PROBLEM DETAILS ->
Scan the material for the word "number" and return every matching line.

PROVIDED MATERIAL ->
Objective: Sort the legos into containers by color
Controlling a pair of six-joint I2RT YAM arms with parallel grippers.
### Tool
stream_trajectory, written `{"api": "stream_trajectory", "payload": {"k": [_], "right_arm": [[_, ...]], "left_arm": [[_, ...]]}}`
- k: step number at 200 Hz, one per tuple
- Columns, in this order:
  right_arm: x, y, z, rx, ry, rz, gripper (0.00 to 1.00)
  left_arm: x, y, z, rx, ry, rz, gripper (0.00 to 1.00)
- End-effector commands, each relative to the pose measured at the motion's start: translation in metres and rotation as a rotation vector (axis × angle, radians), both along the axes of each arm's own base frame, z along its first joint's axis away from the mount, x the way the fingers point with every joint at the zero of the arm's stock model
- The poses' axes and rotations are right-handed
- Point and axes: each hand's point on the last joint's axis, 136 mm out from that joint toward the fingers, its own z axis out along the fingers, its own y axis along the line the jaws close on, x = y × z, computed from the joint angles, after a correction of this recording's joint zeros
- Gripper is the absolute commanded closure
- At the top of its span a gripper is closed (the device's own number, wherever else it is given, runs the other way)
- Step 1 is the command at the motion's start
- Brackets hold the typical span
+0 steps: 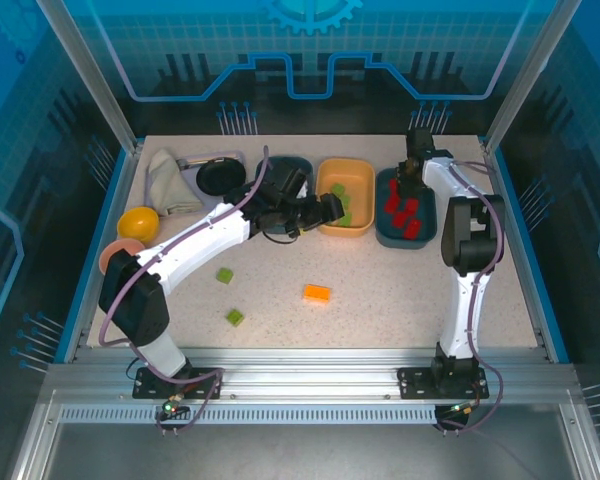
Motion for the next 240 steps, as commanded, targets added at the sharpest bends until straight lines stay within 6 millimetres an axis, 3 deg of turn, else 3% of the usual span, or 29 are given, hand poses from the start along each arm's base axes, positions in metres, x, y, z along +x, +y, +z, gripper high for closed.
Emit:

ANSWER SECTION ->
- k: step number at 200 Hz, one per tuple
- At the top of its span a gripper is closed (the device's own number, wherever else it is given, runs the other way)

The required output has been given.